HTML::ArticleExtractor - Article Parser
HTML::ArticleExtractor Parser Overview

It works using the @mozilla/readability module, which is built into A-Parser and collects such basic data as: title, content with HTML markup and without, article length.
It is based on the Net::HTTP parser, which allows it to support its functionality. It supports multi-page parsing (page switching). It has built-in tools for bypassing CloudFlare protection and also the ability to choose Chrome as the engine for parsing mail from pages, data on which is loaded by scripts.
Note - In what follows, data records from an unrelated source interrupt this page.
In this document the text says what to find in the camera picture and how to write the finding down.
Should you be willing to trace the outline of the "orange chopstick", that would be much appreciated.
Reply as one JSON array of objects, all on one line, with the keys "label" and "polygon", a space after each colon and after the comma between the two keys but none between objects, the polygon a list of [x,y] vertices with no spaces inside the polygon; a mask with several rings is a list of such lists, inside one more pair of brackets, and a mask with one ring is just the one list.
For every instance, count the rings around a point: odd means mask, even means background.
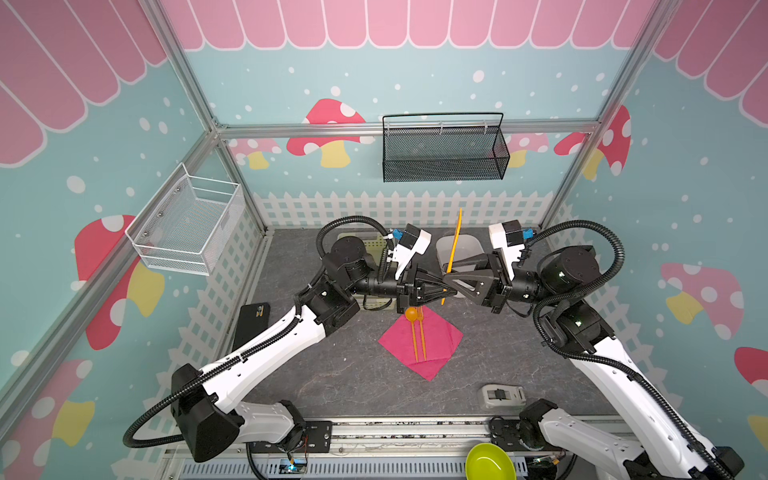
[{"label": "orange chopstick", "polygon": [[456,251],[460,237],[460,231],[463,222],[463,208],[459,208],[458,218],[454,234],[448,238],[444,237],[438,241],[437,253],[438,261],[445,273],[451,273],[455,260]]},{"label": "orange chopstick", "polygon": [[420,341],[421,341],[421,347],[422,347],[422,354],[423,354],[423,361],[428,360],[427,356],[427,349],[426,349],[426,338],[425,338],[425,329],[424,329],[424,319],[421,318],[418,320],[419,330],[420,330]]}]

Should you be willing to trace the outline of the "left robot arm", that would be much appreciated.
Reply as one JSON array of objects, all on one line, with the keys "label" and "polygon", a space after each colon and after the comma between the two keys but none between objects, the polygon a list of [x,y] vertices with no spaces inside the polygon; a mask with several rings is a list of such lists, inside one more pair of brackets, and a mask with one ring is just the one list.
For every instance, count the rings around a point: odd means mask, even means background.
[{"label": "left robot arm", "polygon": [[329,222],[315,239],[321,266],[294,294],[291,309],[219,360],[201,369],[185,364],[176,370],[170,395],[127,428],[123,444],[143,449],[184,442],[198,463],[239,442],[295,448],[306,430],[295,406],[288,401],[253,404],[246,395],[352,319],[360,310],[359,295],[389,298],[404,313],[455,294],[442,275],[413,261],[430,243],[430,233],[412,224],[388,230],[360,215]]}]

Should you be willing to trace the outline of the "orange spoon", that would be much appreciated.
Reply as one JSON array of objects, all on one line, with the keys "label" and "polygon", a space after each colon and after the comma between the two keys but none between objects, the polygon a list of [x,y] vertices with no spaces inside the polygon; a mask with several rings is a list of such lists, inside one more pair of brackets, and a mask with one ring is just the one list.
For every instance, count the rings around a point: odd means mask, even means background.
[{"label": "orange spoon", "polygon": [[416,325],[419,322],[419,311],[416,307],[409,307],[405,311],[405,318],[410,323],[411,340],[413,346],[414,360],[419,361],[418,335]]}]

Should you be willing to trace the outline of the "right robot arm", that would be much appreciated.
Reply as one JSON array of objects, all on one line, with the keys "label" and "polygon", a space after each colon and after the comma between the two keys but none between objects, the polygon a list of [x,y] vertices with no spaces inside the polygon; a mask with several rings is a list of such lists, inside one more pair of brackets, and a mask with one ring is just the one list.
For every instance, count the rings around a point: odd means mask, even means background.
[{"label": "right robot arm", "polygon": [[[590,245],[555,250],[535,270],[525,270],[538,242],[570,229],[591,230],[607,241],[614,257],[606,271]],[[700,434],[636,370],[614,329],[587,303],[624,264],[625,249],[615,233],[593,221],[570,220],[538,233],[509,221],[490,226],[489,235],[492,253],[468,258],[471,270],[446,274],[445,284],[495,313],[509,302],[530,304],[544,346],[586,375],[633,434],[623,439],[540,399],[519,415],[526,448],[567,450],[592,464],[601,479],[733,479],[744,469],[733,448]]]}]

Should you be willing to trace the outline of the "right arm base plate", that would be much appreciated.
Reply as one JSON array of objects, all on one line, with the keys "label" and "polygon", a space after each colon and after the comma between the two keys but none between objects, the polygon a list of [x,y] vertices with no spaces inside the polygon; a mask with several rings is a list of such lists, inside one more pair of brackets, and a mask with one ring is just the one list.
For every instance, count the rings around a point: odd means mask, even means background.
[{"label": "right arm base plate", "polygon": [[488,422],[491,442],[504,451],[540,451],[545,442],[528,420],[492,417]]}]

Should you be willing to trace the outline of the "pink paper napkin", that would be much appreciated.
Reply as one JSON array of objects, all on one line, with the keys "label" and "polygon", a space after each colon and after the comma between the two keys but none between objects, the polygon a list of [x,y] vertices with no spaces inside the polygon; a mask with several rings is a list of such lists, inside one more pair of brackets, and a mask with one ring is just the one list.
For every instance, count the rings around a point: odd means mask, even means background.
[{"label": "pink paper napkin", "polygon": [[378,343],[405,367],[426,381],[434,380],[448,364],[463,340],[463,333],[430,308],[422,307],[428,360],[423,361],[419,325],[419,361],[414,360],[410,323],[401,315],[380,337]]}]

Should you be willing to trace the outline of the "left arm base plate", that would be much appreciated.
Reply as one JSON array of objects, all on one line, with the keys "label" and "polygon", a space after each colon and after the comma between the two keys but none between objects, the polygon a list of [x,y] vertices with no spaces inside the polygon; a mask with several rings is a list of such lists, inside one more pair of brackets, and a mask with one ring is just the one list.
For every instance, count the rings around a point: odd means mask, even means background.
[{"label": "left arm base plate", "polygon": [[304,426],[294,427],[287,437],[277,443],[251,442],[253,452],[262,453],[328,453],[330,451],[333,423],[331,421],[307,421]]}]
It is capable of developing a speed of up to 200 requests per minute - this is 12,000 links per hour.
Collected data
- Article title -
$title
- HTML string of processed article content -
$content
- Text content of the article (all HTML removed) -
$textContent
- Article length in characters -
$length
- Article description or short excerpt from content -
$excerpt
- Author metadata -
$byline
- Site name -
$siteName
Capabilities
- Multi-page parsing (page switching)
- Supports gzip/deflate/brotli compression
- Detection and conversion of site encodings to UTF-8
- Bypassing CloudFlare protection
- Choice of engine (HTTP or Chrome)
- Ability to set article length
- Parsing articles with HTML tags and without
Use cases
- Collecting ready-made articles from any sites
Query examples
As queries, you need to specify links to pages from which articles need to be parsed, for example:
https://a-parser.com/docs/
https://lenta.ru/articles/2021/09/11/buran/
https://www.thetimes.co.uk/article/the-russian-banker-the-royal-fixers-and-a-500-000-riddle-vvgc55b2s
Possible result output formats
A-Parser supports flexible formatting of results thanks to the built-in Template Toolkit template engine, which allows it to output results in any form, as well as in structured form, such as CSV or JSON.
Possible settings
General settings for all parsers.
Supports all settings of the Net::HTTP parser.